=== WORK INSTRUCTION ===
Your answer is every line of the material below in which the string "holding" occurs.

=== DATA PROVIDED ===
▽

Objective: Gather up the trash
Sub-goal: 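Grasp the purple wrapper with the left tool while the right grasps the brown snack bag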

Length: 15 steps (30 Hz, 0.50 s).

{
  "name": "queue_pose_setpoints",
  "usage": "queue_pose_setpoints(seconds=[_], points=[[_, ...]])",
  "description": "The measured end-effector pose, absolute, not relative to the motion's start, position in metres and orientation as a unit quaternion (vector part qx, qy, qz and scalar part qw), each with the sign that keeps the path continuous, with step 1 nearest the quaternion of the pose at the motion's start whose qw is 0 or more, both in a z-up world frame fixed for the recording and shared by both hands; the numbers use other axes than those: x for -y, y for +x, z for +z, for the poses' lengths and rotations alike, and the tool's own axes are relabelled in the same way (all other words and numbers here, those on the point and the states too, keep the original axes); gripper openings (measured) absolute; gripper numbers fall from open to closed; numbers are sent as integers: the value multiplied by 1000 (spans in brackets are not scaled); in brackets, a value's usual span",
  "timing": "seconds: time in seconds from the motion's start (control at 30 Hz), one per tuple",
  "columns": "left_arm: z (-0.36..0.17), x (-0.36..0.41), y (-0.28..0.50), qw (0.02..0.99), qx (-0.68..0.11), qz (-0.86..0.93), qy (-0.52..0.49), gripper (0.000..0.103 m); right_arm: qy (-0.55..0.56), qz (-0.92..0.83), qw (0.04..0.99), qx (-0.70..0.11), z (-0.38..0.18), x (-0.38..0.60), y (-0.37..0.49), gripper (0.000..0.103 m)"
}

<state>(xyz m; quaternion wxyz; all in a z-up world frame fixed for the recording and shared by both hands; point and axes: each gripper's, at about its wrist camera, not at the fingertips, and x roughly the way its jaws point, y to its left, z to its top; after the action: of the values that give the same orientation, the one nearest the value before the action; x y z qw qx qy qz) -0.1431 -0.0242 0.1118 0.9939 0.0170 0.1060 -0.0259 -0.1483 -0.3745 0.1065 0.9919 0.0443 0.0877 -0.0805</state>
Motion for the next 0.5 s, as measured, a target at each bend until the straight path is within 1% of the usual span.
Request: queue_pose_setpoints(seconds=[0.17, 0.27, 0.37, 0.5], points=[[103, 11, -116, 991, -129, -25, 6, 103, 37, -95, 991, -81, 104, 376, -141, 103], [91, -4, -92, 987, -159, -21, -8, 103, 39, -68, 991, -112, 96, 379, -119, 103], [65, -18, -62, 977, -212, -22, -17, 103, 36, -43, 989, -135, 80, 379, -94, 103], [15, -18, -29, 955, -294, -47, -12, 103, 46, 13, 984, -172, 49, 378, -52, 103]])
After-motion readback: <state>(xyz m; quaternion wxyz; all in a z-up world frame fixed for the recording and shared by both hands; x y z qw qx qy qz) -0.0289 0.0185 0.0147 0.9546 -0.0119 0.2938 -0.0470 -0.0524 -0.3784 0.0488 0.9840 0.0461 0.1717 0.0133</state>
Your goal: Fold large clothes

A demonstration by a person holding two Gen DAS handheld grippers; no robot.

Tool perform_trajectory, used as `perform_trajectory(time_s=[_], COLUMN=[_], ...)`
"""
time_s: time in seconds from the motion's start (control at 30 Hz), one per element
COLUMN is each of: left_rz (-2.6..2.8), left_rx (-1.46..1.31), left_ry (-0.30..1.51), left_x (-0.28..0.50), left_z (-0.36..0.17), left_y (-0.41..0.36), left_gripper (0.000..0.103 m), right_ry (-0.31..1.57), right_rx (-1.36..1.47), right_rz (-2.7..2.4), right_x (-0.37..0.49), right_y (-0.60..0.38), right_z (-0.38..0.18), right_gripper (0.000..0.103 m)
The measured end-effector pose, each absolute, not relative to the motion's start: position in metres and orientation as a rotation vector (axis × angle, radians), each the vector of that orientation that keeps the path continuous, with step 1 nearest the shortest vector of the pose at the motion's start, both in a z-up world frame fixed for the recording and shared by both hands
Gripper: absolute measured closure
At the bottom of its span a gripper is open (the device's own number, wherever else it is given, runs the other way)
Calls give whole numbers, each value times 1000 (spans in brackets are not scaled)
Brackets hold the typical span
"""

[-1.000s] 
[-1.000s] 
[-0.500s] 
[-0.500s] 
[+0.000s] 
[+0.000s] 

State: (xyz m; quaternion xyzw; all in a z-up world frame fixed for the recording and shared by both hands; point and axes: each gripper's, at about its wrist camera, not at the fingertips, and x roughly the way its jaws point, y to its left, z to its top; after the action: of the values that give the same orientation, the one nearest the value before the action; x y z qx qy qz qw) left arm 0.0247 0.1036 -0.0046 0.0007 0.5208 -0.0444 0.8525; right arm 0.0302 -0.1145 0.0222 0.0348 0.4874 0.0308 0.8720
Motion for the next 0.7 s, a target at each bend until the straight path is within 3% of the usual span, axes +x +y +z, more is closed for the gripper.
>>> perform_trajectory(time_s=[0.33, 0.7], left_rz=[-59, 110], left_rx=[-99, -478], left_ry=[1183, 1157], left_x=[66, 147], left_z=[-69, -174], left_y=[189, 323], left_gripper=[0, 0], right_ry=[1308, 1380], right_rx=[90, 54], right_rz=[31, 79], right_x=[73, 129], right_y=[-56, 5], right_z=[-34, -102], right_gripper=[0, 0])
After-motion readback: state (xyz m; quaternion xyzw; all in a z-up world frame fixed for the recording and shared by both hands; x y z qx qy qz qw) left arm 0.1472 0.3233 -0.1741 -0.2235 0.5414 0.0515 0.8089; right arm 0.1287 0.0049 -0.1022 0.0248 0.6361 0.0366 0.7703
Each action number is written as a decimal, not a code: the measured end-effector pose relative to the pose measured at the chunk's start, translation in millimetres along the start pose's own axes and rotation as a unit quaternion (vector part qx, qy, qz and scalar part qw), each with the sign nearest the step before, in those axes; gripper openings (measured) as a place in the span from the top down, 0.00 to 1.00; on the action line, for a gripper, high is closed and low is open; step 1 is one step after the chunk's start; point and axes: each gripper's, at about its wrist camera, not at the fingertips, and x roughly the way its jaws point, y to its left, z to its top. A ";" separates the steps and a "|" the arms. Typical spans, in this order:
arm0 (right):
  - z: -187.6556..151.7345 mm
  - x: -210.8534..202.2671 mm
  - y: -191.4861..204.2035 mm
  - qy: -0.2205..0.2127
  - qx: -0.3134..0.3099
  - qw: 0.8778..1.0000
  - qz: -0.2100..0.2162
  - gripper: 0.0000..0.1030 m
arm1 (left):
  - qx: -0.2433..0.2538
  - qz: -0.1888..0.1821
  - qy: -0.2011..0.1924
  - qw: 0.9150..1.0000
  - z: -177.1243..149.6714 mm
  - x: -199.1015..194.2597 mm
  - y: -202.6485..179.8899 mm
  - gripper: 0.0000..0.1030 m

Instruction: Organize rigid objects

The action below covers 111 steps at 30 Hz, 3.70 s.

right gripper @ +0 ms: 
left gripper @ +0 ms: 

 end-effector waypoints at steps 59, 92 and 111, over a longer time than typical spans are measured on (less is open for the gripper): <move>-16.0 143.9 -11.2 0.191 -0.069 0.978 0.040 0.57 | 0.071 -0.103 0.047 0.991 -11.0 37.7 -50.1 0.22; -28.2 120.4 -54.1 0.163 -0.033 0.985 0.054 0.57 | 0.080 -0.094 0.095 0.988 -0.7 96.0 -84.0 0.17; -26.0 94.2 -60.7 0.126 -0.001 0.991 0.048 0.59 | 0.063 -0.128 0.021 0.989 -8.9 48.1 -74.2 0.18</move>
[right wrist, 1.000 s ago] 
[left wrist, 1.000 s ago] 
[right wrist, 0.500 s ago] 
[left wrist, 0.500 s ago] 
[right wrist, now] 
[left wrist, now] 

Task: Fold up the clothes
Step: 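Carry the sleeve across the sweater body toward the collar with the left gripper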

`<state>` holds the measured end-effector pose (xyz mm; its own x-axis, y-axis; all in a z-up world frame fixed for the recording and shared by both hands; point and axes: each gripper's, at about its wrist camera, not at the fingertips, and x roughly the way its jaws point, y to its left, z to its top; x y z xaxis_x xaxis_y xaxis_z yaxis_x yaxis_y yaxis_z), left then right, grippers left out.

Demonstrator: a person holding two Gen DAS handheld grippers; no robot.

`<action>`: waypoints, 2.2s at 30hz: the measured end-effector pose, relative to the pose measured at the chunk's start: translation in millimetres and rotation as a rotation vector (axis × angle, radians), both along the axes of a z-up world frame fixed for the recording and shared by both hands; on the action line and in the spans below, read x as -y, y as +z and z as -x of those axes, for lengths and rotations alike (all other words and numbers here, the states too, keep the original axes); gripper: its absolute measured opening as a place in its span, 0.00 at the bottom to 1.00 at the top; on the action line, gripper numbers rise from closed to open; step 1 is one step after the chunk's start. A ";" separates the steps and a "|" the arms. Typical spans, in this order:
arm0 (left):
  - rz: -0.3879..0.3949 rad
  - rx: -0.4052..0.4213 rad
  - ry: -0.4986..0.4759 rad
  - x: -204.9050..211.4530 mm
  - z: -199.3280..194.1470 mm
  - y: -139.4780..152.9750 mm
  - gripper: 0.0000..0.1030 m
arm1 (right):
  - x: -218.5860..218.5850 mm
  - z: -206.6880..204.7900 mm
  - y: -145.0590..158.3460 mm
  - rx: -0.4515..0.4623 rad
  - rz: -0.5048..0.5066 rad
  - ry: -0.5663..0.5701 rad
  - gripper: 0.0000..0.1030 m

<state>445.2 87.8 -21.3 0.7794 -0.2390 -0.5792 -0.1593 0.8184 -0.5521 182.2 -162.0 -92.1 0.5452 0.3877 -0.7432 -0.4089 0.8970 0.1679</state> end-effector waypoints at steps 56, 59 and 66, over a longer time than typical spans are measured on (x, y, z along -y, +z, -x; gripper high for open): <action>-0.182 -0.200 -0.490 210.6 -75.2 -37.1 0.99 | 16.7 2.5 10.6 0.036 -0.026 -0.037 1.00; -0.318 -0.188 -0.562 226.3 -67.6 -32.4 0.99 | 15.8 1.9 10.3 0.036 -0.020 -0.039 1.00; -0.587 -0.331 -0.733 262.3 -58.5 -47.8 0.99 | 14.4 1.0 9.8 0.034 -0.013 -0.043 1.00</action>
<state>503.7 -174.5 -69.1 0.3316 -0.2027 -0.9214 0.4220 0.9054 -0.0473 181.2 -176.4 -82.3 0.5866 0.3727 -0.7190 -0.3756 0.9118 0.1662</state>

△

=== YOUR SOLUTION ===
A demonstration by a person holding two Gen DAS handheld grippers; no robot.
Demonstrator: a person holding two Gen DAS handheld grippers; no robot.

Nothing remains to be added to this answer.